A criança brasileira tem direitos
constitucionalmente assegurados, mas, na prática, ainda falta muito para que a
cidadania infanto-juvenil seja respeitada. Criança é credora de proteção
integral em razão de sua condição de pessoa  em desenvolvimento e necessitar
de prioridade, de proteção e socorro, no atendimento dos serviços públicos ou
de relevância pública, na preferência na formulação e execução das políticas
sociais públicas e destinação privilegiada de recursos públicos.

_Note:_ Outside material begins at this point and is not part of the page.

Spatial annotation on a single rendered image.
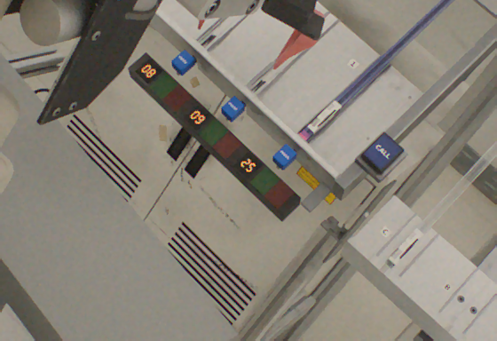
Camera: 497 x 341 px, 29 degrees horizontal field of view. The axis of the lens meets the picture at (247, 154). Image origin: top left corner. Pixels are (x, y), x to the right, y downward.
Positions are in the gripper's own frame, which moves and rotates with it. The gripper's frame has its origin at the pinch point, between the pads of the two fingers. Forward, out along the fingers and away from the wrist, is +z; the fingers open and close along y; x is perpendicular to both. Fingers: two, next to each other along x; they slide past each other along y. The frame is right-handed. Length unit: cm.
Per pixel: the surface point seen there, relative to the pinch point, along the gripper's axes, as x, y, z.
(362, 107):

No entanto, embora o Brasil seja
signatário da Convenção das Nações Unidas sobre os Direitos das Crianças, a
realidade é outra bem cruel e o desrespeito a esses seres desprotegidos tem
sido a tônica de grande parcela da sociedade e do poder público que ignora as
crianças que não votam e muitas vezes não têm voz nem vez. Contesta-se a lei
que regulamentou a cidadania, contesta-se que sejam sujeitos de direitos,
apregoa-se que não tenham respeitada a vida, a saúde, a educação. Quando são
exploradas, violentadas, abusadas são tratadas como agentes da violência e não
vítimas da negligência e incúria de familiares e administradores públicos,
ainda  prevalece a velha e carcomida doutrina que
considera crianças vitimizadas em situação irregular.

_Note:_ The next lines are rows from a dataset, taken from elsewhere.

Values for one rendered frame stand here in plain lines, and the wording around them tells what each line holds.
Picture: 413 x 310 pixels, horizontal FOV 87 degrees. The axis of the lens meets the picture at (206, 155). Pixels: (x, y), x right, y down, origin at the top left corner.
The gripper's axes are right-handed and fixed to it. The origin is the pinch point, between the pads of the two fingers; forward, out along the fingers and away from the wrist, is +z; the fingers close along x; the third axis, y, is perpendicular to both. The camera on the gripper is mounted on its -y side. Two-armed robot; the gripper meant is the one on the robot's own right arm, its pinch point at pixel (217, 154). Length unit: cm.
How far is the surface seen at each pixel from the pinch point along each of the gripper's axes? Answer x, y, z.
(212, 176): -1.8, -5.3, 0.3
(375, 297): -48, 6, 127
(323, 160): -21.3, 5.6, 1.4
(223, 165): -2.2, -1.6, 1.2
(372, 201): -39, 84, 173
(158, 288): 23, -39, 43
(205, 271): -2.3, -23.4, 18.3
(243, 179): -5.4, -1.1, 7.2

O Juizado da Infância e  da
Juventude uniu-se a diversos parceiros para melhor conhecer essa criança vitimizada por familiares e excluídas de suas comunidades e
que  muitas vezes se vê cercada por familiares excludentes, políticas
públicas excludentes e sociedade agressiva. Defendem-se como podem de tantas
agressões e acabam nas manchetes dos jornais acusadas de marginais, pivetes,
trombadinhas, traficantes e roubadores. O Programa
População de Rua Assitida identificou, classificou e
documentou 932 crianças e adolescentes após um extenuante trabalho em 32
logradouros públicos, onde além de documentar foram encaminhados para abrigos,
matriculados em escolas públicas, providenciados carteiras de identidade,
carteiras de trabalho, cursos profissionalizantes e empregos,  tratamento
aos drogaditos. Algumas familias
que estão nas ruas com os filhos foram conduzidas a programas oficiais de apoio
familiar (bolsa de alimentos, melhoria da habitação, apadrinhamento,etc..)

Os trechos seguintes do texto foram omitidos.